• Member Since 11th Apr, 2012
  • offline last seen Yesterday

Bad Horse


Beneath the microscope, you contain galaxies.

More Blog Posts758

Jul
3rd
2015

What tags correlate with popularity on Fimfiction · 3:44am Jul 3rd, 2015

Ever wondered which story tags are most likely to lead to a high view count? You can find out, sort of, by doing a linear regression. You take a big set of stories, and you want to come up with a linear function like

views = a1 * Adventure + a2 * Comedy + a3 * Romance + a4 * WasOnEQD + a5 * Words + a6 * AuthorFollowers + a7 * Age

that predicts upvotes / downvotes with the smallest error. A statistician might tell you this is the wrong thing to do, because some of these variables on the right, like the tags Adventure, Comedy, and Romance, are Booleans (they're either zero or one), and blah blah blah. I forget the details. I did it anyway.

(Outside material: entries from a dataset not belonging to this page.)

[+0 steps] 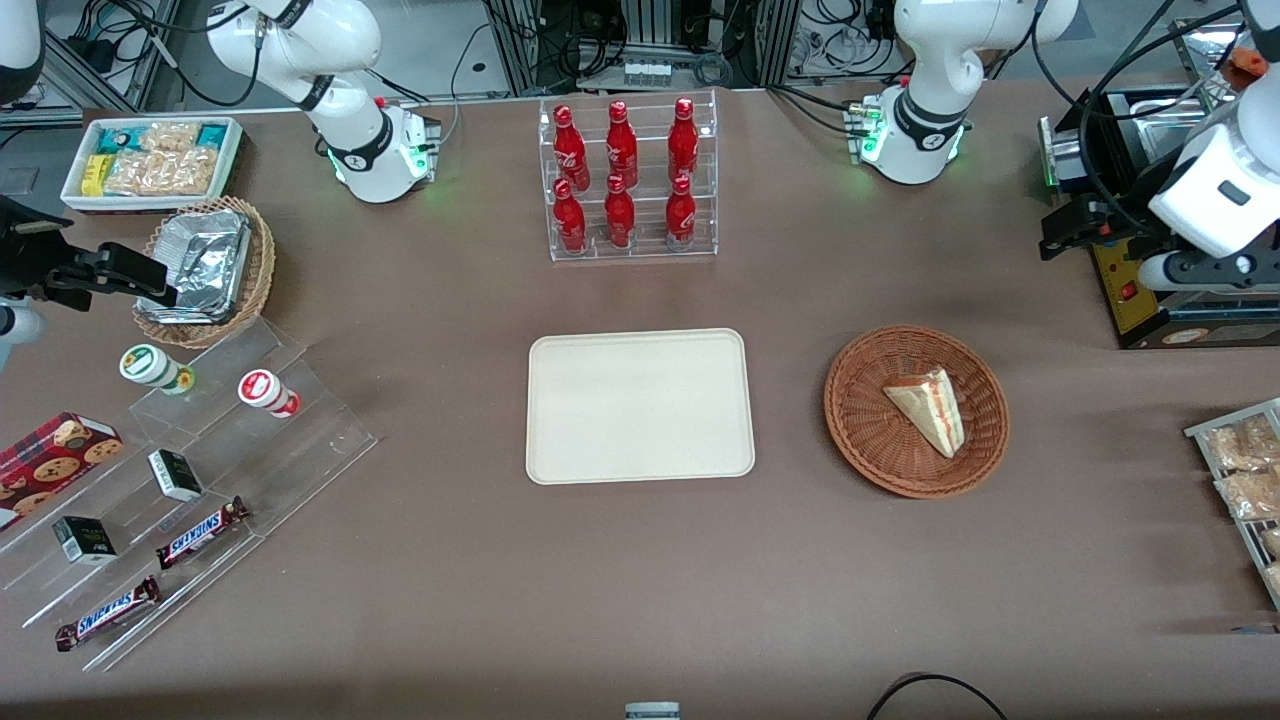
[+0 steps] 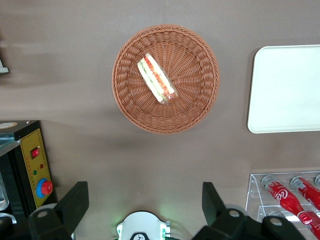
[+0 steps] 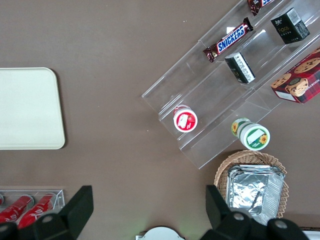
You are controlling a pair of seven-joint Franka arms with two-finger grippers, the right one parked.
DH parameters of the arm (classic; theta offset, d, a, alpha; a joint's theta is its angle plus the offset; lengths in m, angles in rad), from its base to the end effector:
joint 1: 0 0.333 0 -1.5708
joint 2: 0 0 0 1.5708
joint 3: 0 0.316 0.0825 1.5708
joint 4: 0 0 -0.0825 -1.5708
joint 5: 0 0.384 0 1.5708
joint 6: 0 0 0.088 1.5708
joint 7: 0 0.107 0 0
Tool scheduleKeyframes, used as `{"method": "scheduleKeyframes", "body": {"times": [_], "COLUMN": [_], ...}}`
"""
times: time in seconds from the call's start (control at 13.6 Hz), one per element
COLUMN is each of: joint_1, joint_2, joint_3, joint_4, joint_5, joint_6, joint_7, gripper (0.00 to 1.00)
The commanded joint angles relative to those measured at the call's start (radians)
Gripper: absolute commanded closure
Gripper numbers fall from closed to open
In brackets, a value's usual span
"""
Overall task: Place sandwich from basket to tray
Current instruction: 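Move the left gripper over the wicker basket toward the sandwich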
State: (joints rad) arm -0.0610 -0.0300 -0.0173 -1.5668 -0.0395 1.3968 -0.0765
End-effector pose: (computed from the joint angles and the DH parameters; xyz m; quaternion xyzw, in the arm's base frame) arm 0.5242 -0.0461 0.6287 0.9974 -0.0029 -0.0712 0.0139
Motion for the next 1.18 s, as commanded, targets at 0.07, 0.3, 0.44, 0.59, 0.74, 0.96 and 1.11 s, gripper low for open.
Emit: {"method": "scheduleKeyframes", "body": {"times": [0.07,0.3,0.44,0.59,0.74,0.96,1.11], "joint_1": [-0.013,-0.017,-0.017,-0.017,-0.017,-0.016,-0.016], "joint_2": [0.007,0.001,-0.022,-0.021,-0.022,-0.014,-0.005], "joint_3": [0.005,0.002,0.002,0.002,0.002,0.002,0.004], "joint_4": [-0.005,-0.141,-0.249,-0.333,-0.431,-0.565,-0.639], "joint_5": [-0.007,-0.007,-0.007,-0.003,0.0,0.0,0.0], "joint_6": [-0.012,0.106,0.221,0.324,0.459,0.678,0.816], "joint_7": [0.012,0.012,0.012,0.008,0.004,-0.015,-0.066], "gripper": [0.0,0.0,0.0,0.0,0.0,0.0,0.0]}}
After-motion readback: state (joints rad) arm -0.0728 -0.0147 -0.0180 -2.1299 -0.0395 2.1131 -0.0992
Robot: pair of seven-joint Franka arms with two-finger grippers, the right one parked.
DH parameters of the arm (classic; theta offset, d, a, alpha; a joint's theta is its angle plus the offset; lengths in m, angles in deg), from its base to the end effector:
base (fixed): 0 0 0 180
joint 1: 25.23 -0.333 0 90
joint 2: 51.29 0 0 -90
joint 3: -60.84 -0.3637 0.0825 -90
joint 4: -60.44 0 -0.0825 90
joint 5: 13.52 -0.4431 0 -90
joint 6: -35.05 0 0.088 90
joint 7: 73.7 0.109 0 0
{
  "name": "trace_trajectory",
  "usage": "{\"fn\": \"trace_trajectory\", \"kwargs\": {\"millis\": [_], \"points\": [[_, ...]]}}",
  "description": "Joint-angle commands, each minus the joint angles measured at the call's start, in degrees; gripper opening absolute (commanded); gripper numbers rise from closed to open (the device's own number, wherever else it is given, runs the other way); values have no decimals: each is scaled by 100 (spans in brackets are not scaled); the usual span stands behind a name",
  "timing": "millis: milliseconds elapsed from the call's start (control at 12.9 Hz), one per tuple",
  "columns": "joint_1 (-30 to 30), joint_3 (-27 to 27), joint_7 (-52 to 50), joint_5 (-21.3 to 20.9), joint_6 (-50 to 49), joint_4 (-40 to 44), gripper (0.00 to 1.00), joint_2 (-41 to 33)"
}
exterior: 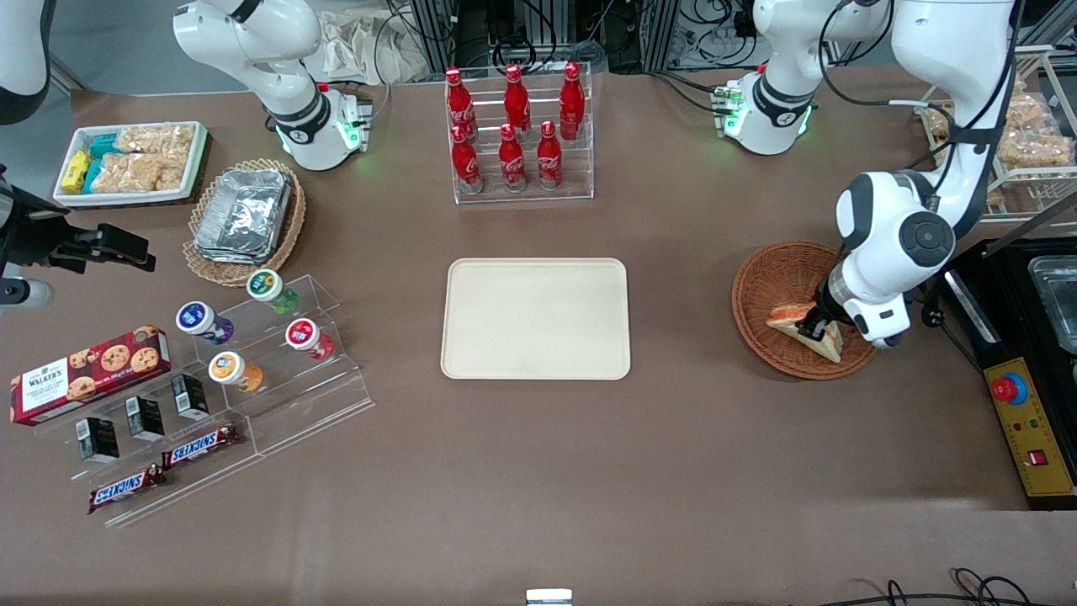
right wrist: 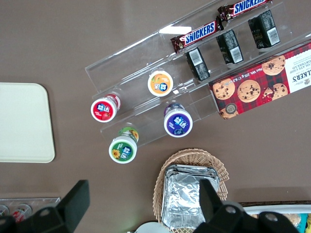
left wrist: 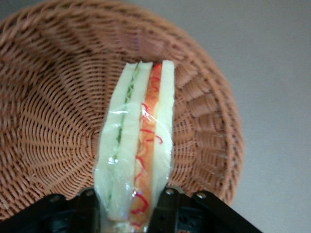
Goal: Place sandwich from basket to tray
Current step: 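Lift the sandwich up out of the basket with the left gripper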
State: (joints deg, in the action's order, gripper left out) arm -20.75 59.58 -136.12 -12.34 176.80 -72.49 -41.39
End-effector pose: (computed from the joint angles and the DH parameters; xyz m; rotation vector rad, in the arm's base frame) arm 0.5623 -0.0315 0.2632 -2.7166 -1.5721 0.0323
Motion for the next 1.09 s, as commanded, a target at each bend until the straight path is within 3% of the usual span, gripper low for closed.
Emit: {"fn": "trace_trajectory", "kwargs": {"millis": [0,389,544,1011], "points": [[-43,21,928,-74,-1108,361,0,-662],[-35,99,2766,-66,-3879,2434,0,-725],[-34,546,3165,-57,-4601,3103,0,-691],[-8,2154,2755,-21,-4684,3387,0,-445]]}}
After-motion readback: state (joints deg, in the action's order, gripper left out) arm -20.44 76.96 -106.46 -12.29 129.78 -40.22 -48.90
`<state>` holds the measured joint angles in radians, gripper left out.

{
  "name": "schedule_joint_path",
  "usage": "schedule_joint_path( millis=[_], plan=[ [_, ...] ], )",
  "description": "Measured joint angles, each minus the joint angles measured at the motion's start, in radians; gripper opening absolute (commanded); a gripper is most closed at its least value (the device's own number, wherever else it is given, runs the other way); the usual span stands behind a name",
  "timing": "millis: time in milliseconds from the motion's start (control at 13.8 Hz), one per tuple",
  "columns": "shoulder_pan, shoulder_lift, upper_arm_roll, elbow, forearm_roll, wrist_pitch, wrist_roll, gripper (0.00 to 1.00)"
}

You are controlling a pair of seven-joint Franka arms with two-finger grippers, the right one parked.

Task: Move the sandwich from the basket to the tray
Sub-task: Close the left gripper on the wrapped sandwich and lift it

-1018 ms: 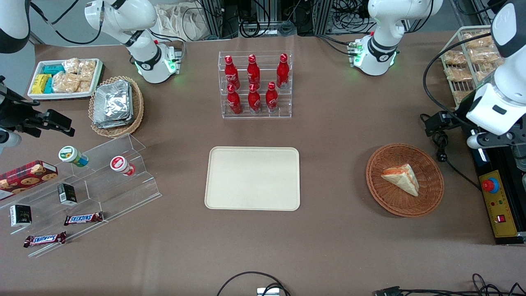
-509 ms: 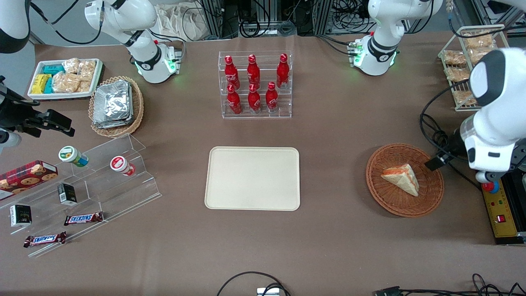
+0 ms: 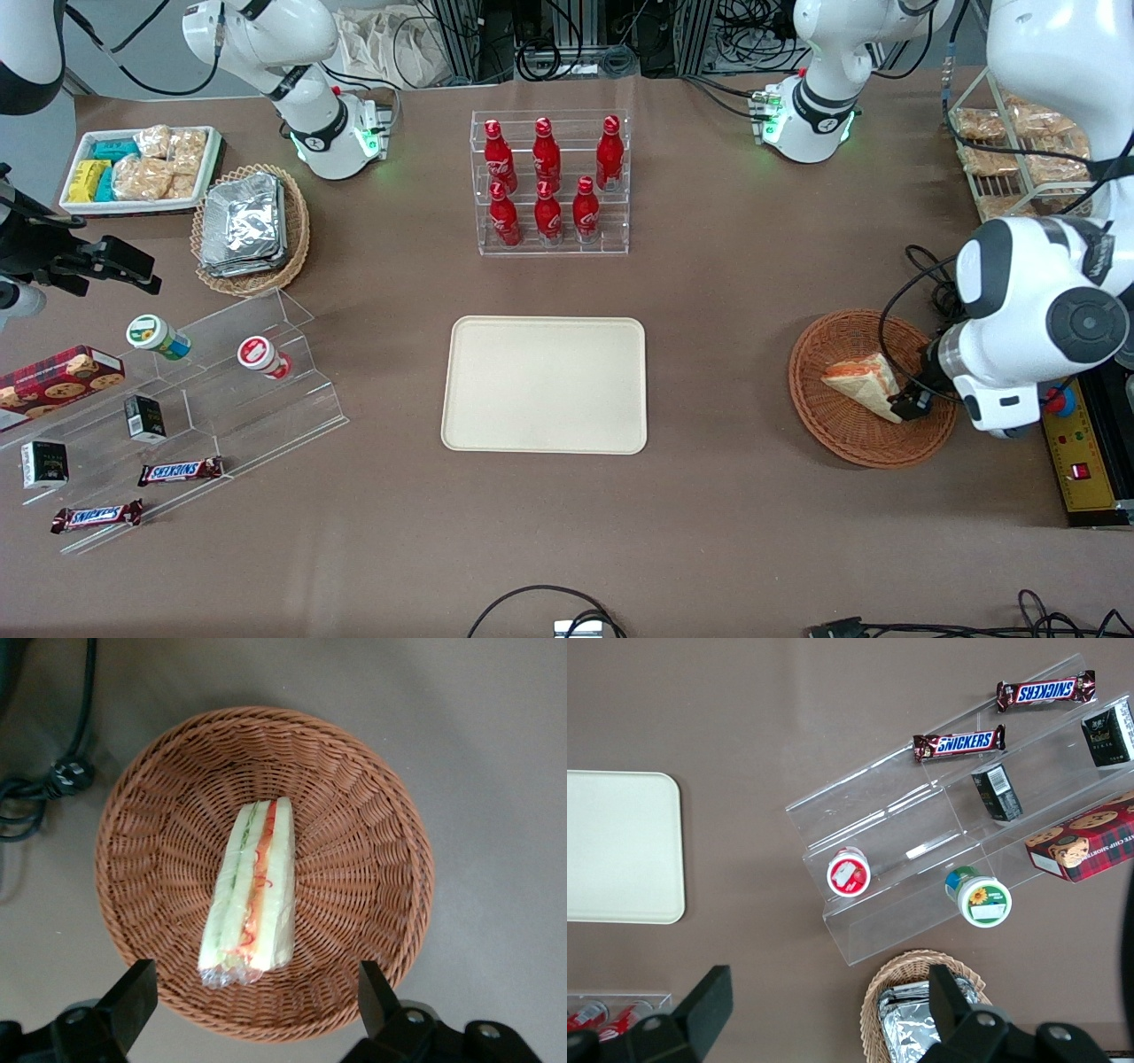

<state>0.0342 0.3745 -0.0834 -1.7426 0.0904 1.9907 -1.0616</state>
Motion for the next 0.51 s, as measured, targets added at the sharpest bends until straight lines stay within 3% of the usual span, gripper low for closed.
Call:
schedule_joint_path(
  millis=[291,509],
  plan=[
    [0.022,0.004,0.002,-0.159,0.002,0.226,-0.066,1.0],
    [0.03,0.003,0.001,-0.216,0.002,0.272,-0.068,1.0]
  ],
)
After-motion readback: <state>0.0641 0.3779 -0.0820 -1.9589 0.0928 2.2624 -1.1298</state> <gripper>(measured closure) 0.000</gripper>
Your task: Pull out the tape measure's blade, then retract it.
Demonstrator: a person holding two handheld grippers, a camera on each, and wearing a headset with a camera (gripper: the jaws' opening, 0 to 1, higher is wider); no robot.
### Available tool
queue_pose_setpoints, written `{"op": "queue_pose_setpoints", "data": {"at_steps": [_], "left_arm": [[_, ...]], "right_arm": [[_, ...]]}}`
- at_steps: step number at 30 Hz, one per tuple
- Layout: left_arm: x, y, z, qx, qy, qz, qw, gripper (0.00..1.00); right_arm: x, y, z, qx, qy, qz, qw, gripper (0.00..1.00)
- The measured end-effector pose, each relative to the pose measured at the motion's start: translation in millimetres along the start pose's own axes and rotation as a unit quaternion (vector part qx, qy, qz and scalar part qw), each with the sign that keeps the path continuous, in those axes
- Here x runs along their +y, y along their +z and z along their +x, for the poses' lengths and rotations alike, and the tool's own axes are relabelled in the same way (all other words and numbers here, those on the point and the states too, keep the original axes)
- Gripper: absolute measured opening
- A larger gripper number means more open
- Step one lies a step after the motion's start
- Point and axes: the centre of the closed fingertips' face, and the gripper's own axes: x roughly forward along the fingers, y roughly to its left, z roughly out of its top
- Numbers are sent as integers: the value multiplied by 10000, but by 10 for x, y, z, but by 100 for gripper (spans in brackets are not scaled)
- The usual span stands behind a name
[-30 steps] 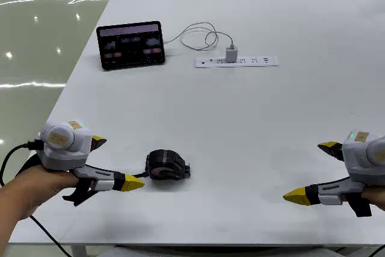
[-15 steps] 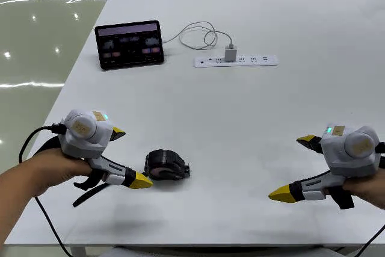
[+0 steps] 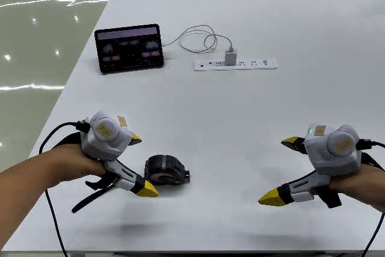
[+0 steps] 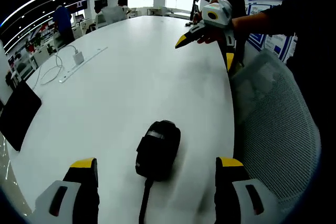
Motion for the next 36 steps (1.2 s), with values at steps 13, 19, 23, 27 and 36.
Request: {"op": "queue_pose_setpoints", "data": {"at_steps": [13,19,23,27,36], "left_arm": [[-31,70,86,184,-295,419,9985,75],[-83,33,169,407,-459,614,9962,67],[-107,42,238,464,-553,695,9950,61],[-117,34,300,567,-598,838,9931,54],[-80,50,396,655,-634,1022,9906,43]], "right_arm": [[92,141,213,-149,388,-558,9976,100],[139,186,377,-152,538,-657,9963,97],[152,149,506,-3,627,-636,9960,94],[207,217,589,-25,741,-709,9947,92],[229,344,721,-13,853,-861,9926,88]]}}
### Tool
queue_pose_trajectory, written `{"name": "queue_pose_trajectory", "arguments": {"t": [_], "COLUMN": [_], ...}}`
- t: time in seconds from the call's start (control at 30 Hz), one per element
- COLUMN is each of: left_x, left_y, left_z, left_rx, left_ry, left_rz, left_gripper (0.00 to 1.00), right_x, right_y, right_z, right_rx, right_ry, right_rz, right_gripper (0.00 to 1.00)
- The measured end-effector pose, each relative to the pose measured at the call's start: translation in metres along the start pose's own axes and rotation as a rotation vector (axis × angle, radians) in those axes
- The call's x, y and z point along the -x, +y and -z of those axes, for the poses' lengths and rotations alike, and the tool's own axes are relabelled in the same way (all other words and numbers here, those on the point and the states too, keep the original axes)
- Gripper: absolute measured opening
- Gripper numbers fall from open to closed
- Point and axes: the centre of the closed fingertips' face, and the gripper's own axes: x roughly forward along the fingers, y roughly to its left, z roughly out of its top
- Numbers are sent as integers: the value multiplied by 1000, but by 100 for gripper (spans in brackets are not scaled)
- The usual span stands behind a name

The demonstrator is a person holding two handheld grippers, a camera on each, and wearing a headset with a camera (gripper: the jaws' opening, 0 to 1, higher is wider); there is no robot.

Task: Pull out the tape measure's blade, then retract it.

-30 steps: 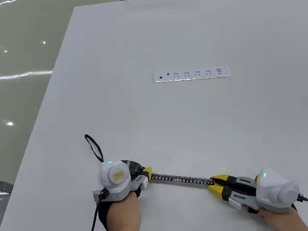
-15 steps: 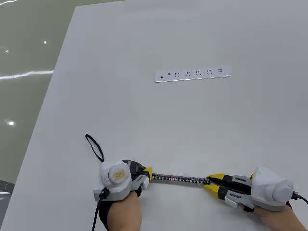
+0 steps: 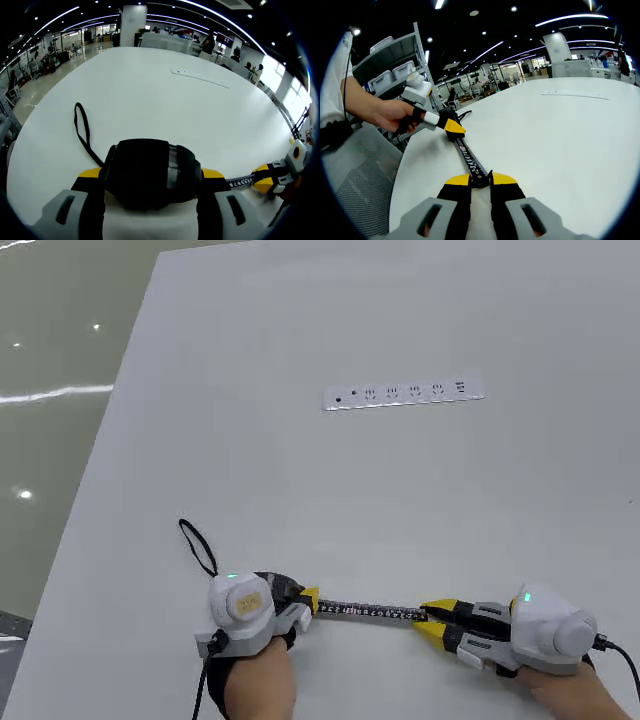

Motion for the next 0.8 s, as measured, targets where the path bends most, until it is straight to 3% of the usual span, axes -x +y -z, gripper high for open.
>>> {"name": "queue_pose_trajectory", "arguments": {"t": [0.27, 0.8], "left_x": [0, 0], "left_y": [0, 0], "left_z": [0, 0], "left_rx": [1, -1], "left_ry": [-2, 1], "left_rz": [0, 2], "left_gripper": [73, 73], "right_x": [-2, -25], "right_y": [1, 9], "right_z": [0, -6], "right_rx": [-3, 10], "right_ry": [4, 12], "right_rz": [-5, -31], "right_gripper": [13, 13]}}
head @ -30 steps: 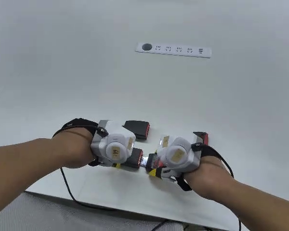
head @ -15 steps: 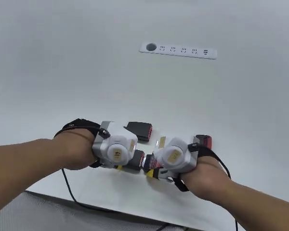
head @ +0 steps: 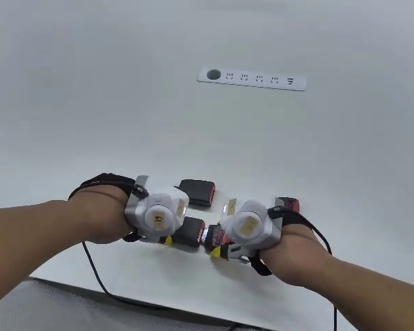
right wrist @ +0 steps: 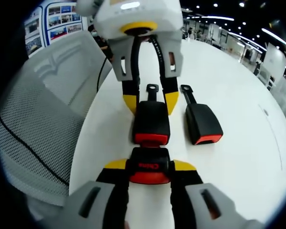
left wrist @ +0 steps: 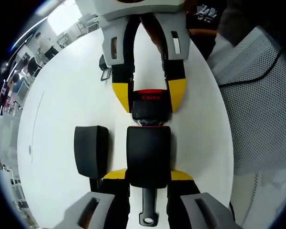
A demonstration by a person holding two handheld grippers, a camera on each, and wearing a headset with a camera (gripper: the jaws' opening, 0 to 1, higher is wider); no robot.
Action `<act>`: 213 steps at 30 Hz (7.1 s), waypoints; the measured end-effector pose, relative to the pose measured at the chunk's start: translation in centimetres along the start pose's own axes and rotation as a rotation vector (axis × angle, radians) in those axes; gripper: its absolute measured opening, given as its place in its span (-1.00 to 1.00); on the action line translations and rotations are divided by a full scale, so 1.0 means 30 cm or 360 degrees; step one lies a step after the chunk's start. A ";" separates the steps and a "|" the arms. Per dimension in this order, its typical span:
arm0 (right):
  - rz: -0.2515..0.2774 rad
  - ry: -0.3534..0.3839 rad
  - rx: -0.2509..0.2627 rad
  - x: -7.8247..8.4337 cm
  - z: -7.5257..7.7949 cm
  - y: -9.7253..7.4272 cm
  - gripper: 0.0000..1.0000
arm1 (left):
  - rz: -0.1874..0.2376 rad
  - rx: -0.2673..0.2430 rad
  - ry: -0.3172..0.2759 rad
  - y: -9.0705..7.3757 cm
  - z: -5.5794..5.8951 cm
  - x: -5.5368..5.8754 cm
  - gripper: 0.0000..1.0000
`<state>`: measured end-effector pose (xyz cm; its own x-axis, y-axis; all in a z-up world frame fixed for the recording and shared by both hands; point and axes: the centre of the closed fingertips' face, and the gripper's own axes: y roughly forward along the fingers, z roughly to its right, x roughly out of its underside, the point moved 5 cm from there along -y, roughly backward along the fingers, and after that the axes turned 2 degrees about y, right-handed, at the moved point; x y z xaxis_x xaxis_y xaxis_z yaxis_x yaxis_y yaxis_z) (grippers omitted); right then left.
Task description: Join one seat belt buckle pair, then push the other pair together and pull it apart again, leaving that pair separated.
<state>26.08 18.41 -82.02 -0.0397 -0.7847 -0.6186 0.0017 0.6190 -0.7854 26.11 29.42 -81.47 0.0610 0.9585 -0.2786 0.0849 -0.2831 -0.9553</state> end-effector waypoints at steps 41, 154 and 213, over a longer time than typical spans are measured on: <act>-0.0037 0.0012 0.0160 0.090 0.181 -0.216 -0.33 | 0.0139 -0.0144 -0.0086 -0.093 -0.235 -0.060 -0.29; -0.0050 -0.0029 0.0142 0.055 0.279 -0.062 -0.38 | 0.0087 -0.0068 -0.0137 0.030 -0.280 -0.006 -0.39; 0.0050 0.0283 0.0560 0.313 -0.029 -0.497 0.48 | 0.0319 -0.0618 -0.0628 -0.287 0.031 0.171 0.53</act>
<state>24.82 1.83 -76.09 -0.2068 -0.7284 -0.6532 0.3471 0.5696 -0.7450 24.77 36.80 -74.76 -0.2551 0.8043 -0.5366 0.4726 -0.3805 -0.7949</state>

I changed one thing: I did the regression on log(views) instead of on views. That means in the above equations, the left-hand side would instead say

log(views) = ...

log(x) is the number you have to raise e (about 2.718) to the power of to get x. The number 2.718 doesn't matter a lot for my purposes, so don't obsess over it (though it is a very interesting number if you're into that sort of thing). I made that change for a practical reason: it didn't work if I didn't. I think I posted this graph a long time ago:

On the horizontal axis we have authors, from least-viewed on the left to most-viewed on the right. The height of the curve at point X (the Xth least-popular author) shows the cumulative total number of views for all authors from least popular to X.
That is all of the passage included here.